Spark producers and consumers currently can access Event Platform's Kafka topics via EventGate and EventStream.
The goal of this task is to standardize producer/consumer APIs and access patterns.
Use cases
- Dumps 2.0 reconciliation
- Search Update Pipeline and weighted tags for image recommendations: T372912
- WDQS Updater reconcile mechanism (currently uses a simple EventGate client from the spark driver)
Done is
- Spark + Event Platform Kafka sink support is implemented in wikimedia-event-utilities repository that meets Event Platform producer requirements.

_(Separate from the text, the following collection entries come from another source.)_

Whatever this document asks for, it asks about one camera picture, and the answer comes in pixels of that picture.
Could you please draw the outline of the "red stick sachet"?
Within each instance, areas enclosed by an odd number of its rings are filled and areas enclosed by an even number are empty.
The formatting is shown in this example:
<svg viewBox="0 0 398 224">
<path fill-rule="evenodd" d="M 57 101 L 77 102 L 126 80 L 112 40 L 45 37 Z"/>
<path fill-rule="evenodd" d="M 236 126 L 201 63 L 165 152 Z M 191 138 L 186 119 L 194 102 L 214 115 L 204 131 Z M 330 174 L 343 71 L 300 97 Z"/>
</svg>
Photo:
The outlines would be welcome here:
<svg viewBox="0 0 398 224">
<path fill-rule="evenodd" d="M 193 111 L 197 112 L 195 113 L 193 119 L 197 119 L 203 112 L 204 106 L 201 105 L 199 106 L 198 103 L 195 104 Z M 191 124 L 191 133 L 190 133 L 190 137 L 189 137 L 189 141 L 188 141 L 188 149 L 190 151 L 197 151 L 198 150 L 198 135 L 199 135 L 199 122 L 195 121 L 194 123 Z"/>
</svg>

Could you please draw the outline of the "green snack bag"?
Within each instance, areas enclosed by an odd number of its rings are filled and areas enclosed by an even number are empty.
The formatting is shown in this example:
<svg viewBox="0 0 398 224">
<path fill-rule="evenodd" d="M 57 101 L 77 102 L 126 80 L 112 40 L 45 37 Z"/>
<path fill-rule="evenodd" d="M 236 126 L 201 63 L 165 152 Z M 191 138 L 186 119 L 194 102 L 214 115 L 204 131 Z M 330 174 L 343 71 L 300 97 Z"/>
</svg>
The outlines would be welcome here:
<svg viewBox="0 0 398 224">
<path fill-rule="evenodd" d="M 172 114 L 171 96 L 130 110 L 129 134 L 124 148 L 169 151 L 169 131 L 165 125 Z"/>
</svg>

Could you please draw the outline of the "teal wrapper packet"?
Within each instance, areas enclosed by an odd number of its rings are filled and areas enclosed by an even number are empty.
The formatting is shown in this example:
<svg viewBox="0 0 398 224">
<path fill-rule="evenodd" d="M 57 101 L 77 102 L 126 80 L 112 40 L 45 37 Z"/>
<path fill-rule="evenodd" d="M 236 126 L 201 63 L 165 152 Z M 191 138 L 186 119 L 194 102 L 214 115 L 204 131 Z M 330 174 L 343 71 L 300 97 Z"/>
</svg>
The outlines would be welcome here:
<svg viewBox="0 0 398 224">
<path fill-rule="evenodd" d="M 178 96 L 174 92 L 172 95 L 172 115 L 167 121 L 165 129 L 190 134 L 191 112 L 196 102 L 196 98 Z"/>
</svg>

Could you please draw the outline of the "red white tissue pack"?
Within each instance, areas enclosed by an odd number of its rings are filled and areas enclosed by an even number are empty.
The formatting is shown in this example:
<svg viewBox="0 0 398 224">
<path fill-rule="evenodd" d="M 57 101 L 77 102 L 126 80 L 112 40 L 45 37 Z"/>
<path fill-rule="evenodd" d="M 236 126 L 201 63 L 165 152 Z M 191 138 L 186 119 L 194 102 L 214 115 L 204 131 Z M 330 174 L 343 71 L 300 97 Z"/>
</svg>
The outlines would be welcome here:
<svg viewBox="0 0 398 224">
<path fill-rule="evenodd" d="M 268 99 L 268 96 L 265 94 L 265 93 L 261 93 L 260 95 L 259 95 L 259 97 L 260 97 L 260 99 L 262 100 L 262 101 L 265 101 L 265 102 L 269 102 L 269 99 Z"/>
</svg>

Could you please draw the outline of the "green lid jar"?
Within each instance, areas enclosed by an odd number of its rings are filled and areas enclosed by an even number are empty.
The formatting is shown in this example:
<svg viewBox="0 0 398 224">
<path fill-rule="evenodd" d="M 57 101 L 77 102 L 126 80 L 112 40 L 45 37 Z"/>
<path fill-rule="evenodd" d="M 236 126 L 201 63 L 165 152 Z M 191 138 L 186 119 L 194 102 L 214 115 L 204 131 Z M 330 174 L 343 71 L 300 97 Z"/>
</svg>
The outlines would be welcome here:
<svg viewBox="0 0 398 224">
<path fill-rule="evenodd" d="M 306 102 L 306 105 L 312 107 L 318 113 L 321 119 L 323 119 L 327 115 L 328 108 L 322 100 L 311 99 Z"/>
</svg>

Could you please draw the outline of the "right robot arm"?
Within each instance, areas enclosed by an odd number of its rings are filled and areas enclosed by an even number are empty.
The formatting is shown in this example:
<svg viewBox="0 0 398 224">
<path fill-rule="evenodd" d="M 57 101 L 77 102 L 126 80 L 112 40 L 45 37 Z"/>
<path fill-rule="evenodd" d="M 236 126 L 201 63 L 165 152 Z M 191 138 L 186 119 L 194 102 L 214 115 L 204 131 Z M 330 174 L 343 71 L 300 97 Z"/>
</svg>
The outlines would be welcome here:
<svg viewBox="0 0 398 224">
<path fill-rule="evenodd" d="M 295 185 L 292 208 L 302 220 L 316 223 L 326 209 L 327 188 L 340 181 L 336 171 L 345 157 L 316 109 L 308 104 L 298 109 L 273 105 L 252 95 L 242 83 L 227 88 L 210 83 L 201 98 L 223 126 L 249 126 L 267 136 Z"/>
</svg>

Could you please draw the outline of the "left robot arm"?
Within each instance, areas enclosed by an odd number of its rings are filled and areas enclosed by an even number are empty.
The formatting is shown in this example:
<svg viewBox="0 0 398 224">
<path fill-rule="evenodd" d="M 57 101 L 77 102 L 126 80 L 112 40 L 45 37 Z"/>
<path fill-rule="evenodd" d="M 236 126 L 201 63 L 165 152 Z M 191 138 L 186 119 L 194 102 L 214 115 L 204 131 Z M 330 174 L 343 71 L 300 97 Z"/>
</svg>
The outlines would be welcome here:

- New wikimedia-event-utilities version is released
Usage example based in implemented Spark Sink
dataFrame .write() .format("wmf-event-stream") .option("event-stream-name", "mediawiki.cirrussearch.page_weighted_tags_change.rc0") .option("event-schema-base-uris", "https://schema.wikimedia.org/repositories/primary/jsonschema") .option("event-stream-config-uri", "https://meta.wikimedia.org/w/api.php?action=streamconfigs") .option("event-schema-version", "1.0.0") .option("event-stream-topic-prefix", "eqiad") .option("kafka.bootstrap.servers", "kafka.local:9092") // this is the default topic used by the kafka sink if a row does not specify one .option("topic", "eqiad.mediawiki.cirrussearch.page_weighted_tags_change.rc0") .save();
The above should also work in pyspark with identical syntax.